* Problem details: Look through the data below and work out how many lines hold "purple"; state only the number.

* Extracted data:
*** Block opens ***

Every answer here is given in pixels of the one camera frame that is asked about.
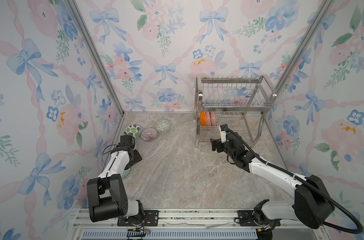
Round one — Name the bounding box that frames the pale green celadon bowl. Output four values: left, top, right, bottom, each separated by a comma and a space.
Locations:
122, 168, 131, 179

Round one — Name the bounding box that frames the dark patterned bowl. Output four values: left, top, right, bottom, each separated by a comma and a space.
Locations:
210, 112, 217, 126

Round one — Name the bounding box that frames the orange white bowl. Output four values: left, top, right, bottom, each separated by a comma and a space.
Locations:
200, 111, 207, 127

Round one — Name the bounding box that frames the pink purple bowl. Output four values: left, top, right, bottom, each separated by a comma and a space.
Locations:
205, 112, 212, 127

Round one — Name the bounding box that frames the green geometric pattern bowl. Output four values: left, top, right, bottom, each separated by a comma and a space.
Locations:
155, 119, 172, 133

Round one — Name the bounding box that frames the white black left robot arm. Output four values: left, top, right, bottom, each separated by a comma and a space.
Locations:
87, 135, 145, 226

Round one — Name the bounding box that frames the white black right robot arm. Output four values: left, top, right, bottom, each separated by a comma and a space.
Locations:
210, 132, 335, 229

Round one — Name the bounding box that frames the stainless steel dish rack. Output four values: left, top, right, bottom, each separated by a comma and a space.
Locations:
194, 75, 276, 147

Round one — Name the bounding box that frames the purple glass bowl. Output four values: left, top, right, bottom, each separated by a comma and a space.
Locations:
141, 128, 158, 142

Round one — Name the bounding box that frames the green leaf pattern bowl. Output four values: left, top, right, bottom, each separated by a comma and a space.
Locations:
124, 124, 142, 139

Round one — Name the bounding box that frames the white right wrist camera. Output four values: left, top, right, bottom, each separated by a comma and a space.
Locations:
219, 124, 228, 143

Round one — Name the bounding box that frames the black corrugated cable conduit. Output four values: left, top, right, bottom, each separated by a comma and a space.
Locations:
225, 127, 364, 235

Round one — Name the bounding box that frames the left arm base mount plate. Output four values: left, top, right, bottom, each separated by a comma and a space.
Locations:
117, 210, 160, 227

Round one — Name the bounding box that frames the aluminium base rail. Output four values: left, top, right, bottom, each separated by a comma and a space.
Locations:
68, 209, 330, 240

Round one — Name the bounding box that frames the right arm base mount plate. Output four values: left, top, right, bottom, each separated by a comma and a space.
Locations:
237, 209, 281, 227

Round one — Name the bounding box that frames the aluminium corner post right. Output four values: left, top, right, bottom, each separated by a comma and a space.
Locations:
273, 0, 334, 97

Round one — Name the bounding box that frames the aluminium corner post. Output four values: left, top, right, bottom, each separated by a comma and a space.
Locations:
273, 0, 334, 97
64, 0, 124, 117

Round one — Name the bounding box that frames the aluminium corner post left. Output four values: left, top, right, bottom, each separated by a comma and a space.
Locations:
64, 0, 124, 117

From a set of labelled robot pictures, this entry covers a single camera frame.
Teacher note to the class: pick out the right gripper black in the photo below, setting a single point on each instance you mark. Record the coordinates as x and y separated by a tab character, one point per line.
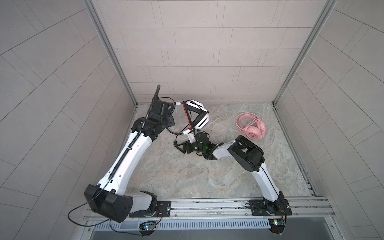
185	144

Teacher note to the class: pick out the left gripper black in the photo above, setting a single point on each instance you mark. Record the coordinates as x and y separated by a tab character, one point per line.
170	121

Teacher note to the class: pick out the pink headphones with cable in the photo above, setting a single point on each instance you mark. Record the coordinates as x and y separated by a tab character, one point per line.
251	126

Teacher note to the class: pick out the left circuit board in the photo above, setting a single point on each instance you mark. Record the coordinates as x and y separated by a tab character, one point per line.
148	226

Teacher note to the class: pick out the circuit board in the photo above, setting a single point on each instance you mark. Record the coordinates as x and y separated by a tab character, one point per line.
277	225
148	226

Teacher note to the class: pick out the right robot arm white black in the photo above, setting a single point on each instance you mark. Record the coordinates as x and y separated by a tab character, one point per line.
251	158

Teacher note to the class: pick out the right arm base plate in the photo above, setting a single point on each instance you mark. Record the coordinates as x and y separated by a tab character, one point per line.
264	207

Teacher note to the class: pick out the white black headphones with cable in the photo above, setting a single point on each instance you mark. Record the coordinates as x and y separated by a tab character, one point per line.
197	117

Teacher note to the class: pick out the right circuit board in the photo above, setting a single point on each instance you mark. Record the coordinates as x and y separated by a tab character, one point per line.
277	225

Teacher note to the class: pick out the white vent grille strip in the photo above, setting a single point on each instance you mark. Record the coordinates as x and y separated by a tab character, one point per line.
203	224

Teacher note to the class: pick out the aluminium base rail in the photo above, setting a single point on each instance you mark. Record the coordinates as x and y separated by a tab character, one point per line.
235	208

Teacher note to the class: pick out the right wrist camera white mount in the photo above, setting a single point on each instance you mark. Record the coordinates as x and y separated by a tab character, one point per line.
191	137

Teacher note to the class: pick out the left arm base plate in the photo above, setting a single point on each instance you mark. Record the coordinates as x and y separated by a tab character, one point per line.
160	209

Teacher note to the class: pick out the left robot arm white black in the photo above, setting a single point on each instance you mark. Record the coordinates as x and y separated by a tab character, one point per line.
108	198

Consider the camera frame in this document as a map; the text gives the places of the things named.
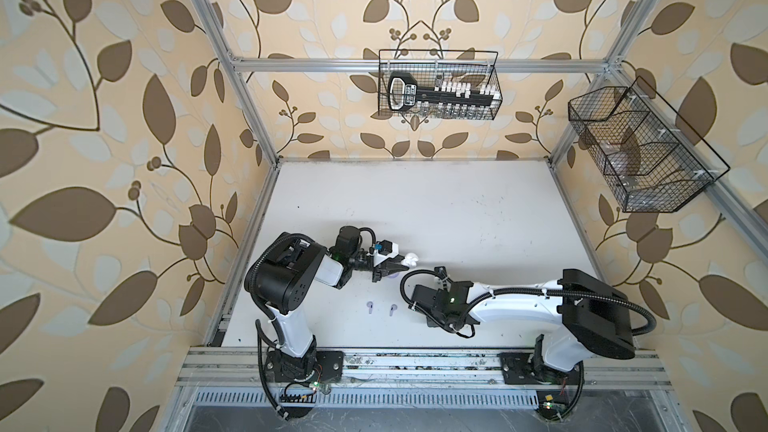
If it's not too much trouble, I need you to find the white earbud charging case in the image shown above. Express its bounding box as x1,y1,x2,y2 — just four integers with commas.
401,253,419,269

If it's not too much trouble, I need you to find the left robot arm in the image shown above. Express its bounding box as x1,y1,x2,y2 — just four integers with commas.
244,225,419,359

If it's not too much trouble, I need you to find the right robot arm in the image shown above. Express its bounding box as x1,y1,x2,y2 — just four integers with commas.
399,267,657,383

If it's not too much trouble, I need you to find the black tool with white parts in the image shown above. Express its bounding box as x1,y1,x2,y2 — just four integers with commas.
385,72,502,112

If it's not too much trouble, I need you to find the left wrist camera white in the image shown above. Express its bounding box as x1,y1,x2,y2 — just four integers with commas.
374,240,399,258

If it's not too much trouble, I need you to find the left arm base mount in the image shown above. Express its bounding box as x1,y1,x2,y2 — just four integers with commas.
258,349,345,421

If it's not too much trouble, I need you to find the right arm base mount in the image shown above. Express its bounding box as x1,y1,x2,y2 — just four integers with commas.
499,352,585,422

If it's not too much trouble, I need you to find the black wire basket back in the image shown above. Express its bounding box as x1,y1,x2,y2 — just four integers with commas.
377,48,503,121

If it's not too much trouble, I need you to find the black wire basket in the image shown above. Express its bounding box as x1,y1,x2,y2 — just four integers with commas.
568,76,730,213
377,48,503,121

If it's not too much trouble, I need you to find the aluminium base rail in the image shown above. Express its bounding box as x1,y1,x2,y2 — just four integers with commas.
176,348,672,410

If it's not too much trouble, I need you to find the aluminium frame back bar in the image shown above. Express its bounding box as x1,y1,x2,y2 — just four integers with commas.
230,57,610,74

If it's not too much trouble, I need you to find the black wire basket right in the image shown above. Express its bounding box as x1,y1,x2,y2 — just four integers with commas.
568,76,730,213

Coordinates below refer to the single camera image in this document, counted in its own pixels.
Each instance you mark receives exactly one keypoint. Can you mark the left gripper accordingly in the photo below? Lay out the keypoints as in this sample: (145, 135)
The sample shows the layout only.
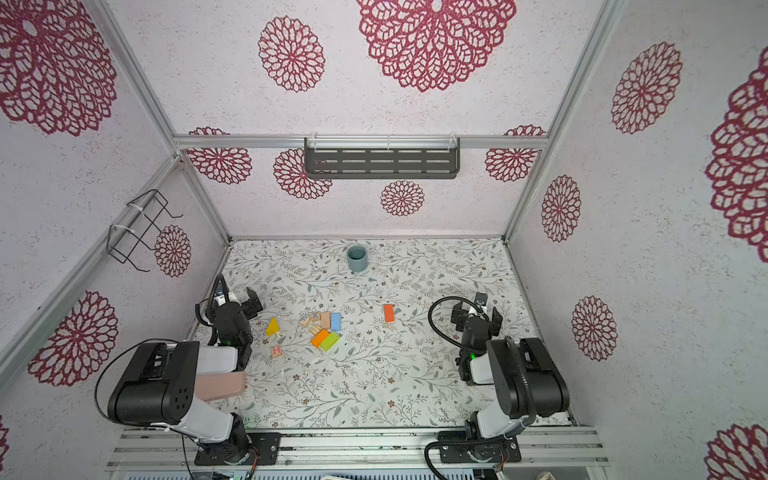
(234, 306)

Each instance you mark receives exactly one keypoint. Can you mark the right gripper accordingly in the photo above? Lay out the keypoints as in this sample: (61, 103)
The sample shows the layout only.
(477, 320)

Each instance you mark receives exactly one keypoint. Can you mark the red rectangular block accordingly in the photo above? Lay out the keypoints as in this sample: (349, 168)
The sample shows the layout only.
(389, 313)

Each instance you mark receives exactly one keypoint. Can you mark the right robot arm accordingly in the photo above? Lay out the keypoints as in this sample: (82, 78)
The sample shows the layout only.
(525, 379)

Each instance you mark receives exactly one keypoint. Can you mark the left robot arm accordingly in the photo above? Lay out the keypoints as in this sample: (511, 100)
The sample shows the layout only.
(171, 385)

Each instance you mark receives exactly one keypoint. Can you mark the yellow triangular block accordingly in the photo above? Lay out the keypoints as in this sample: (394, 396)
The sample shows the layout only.
(273, 327)

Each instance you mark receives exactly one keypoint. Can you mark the pink flat block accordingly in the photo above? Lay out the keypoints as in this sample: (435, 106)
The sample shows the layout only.
(220, 386)

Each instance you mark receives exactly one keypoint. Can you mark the orange rectangular block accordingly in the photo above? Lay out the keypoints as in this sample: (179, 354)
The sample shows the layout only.
(319, 338)

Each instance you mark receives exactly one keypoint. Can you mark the blue rectangular block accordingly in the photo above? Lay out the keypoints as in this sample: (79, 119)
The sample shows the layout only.
(336, 322)

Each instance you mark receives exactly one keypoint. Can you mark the green rectangular block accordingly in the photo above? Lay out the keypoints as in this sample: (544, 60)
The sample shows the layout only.
(329, 341)

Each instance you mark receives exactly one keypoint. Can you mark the teal cup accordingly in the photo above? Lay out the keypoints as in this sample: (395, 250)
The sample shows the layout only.
(357, 258)

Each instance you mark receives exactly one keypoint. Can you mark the black wire rack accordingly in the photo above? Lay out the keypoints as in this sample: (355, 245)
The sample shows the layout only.
(128, 235)

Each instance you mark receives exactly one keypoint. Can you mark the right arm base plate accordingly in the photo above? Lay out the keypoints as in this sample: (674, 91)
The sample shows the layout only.
(456, 449)

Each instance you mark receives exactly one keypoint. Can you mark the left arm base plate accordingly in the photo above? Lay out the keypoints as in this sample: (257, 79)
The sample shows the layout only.
(262, 448)

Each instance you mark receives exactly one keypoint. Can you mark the grey wall shelf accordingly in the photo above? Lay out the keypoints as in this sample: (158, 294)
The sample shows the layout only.
(388, 160)

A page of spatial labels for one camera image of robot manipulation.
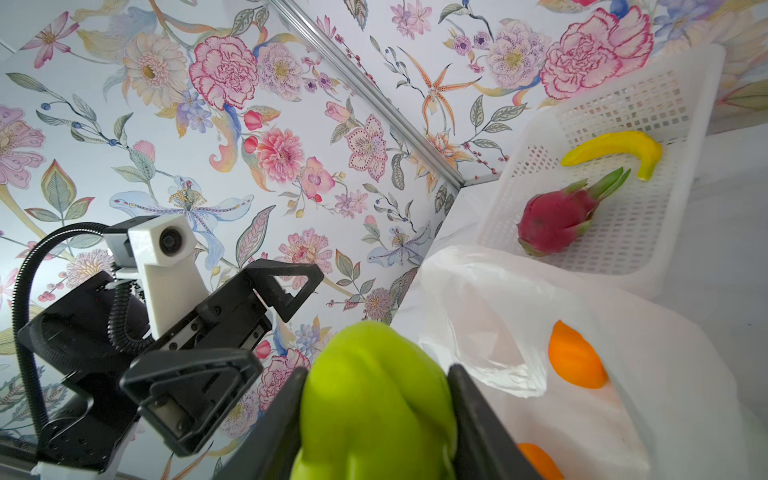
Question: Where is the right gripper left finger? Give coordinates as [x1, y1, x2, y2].
[213, 367, 309, 480]

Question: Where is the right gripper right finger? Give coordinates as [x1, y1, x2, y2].
[447, 364, 542, 480]

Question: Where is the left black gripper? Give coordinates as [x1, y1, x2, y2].
[120, 259, 324, 457]

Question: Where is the green pepper fruit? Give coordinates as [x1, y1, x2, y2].
[291, 321, 458, 479]

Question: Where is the white translucent plastic bag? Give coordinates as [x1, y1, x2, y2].
[393, 245, 767, 479]

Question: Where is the pink dragon fruit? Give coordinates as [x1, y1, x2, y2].
[517, 168, 631, 257]

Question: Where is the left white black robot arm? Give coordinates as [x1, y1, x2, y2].
[18, 259, 324, 479]

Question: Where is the orange fruit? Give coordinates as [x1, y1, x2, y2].
[518, 443, 564, 480]
[548, 321, 608, 389]

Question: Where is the white perforated plastic basket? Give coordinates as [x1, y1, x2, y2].
[476, 43, 727, 300]

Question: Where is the yellow banana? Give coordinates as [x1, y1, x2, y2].
[561, 131, 663, 181]

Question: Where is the left black corrugated cable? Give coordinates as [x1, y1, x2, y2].
[10, 221, 151, 445]

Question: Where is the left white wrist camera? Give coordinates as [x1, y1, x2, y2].
[103, 215, 209, 340]

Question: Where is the left aluminium corner post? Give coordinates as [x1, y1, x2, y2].
[270, 0, 465, 189]

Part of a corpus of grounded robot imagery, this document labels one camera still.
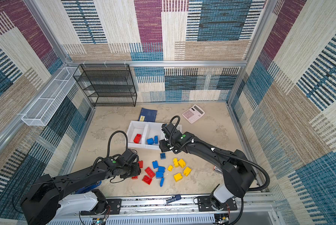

*** Block closes ***

* Finished task: 2